This week, we’re going to look at what matters in the Merfolk mirror match. It’s an exciting match to talk about because it’s such an interesting and popular deck in Legacy, so you’ll run into the mirror a lot if you play the deck yourself. Further, there are lots of cool dynamic edges in the deck because it has a good mix of disruption and tempo. Consequently, it’s a brutal deck against many other decks in the format, but has a dramatically different mirror match. Many of the cards that Merfolk runs are questionable in a match against another Merfolk deck and the mirror favors prepared players.
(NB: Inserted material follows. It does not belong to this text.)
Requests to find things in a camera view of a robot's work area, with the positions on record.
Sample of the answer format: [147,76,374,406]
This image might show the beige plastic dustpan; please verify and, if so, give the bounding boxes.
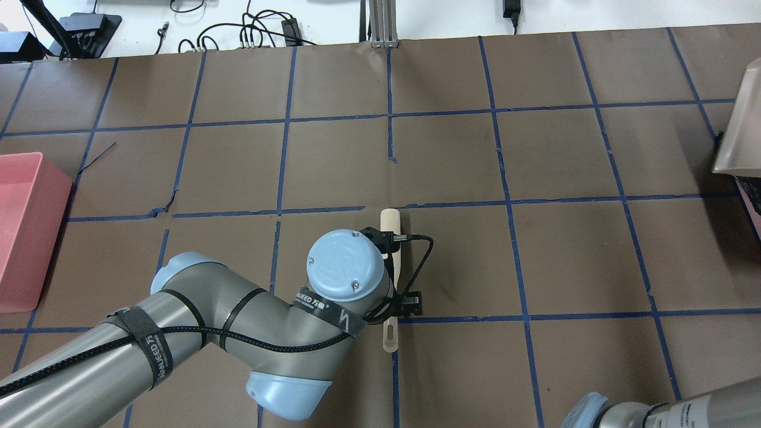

We’ll look at the good cards for the mirror in the maindeck and sideboard and check out what we should be taking out. We’ll then look at what we want to see in an opening hand and throughout the game. I’ll finally wrap up with some experimental cards that could give an edge in the match. Let’s get started!
A Bird’s Eye View of the Merfolk Mirror Match
The first game in a Merfolk mirror is a strange affair; depending on what both players have chosen for their disruption, they might be looking at essentially blank Spell Snares or Stifles. One player might have drawn the “creatures” hand while the other drew the “permission” hand; the player with more creatures will probably take the game. It’s sort of hard to give a lot of advice about this first game, because your mulligan, one of the most important decisions in the mirror, is undertaken blindly unless you know that the opponent is on the Fish too.
The sideboarded games get very interesting, with both players pulling out some strategic cards (like Umezawa’s Jitte) and tactical answers (like Echoing Truth) to do battle for the rest of the match. The mulligan is much better informed and the opponent’s sideboarding is usually predictable. I’ll be concentrating on this part of the match for most of the article.
The “Bad” Maindeck Cards in Merfolk
Some of the most brutal cards in Merfolk are near-useless in the mirror. Here they are, with explanations:
Standstill: The Blue Enchantment is often powerful, since Merfolk can play a creature or two and then drop it as their draw engine. Sometimes, it can play it after an Aether Vial or with a Mutavault and play normally while the opponent looks for an opportune time to give their opponent an Ancestral Recall. However, the mirror match is a different matter because opposing Merfolk decks have many ways of getting under a Standstill. It’s a matter that’s as old as UR Fish from Vintage; if an opponent leads with a 1-drop, then your Standstill gets a lot worse. If their lead is an Aether Vial, that Mutavault you were counting on to make the enchantment apply pressure may not get there! Thus, the usual strategy in the mirror is to remove Standstills during sideboarding and to avoid playing them in the first game unless you’ve got a position that basically guarantees a win anyway.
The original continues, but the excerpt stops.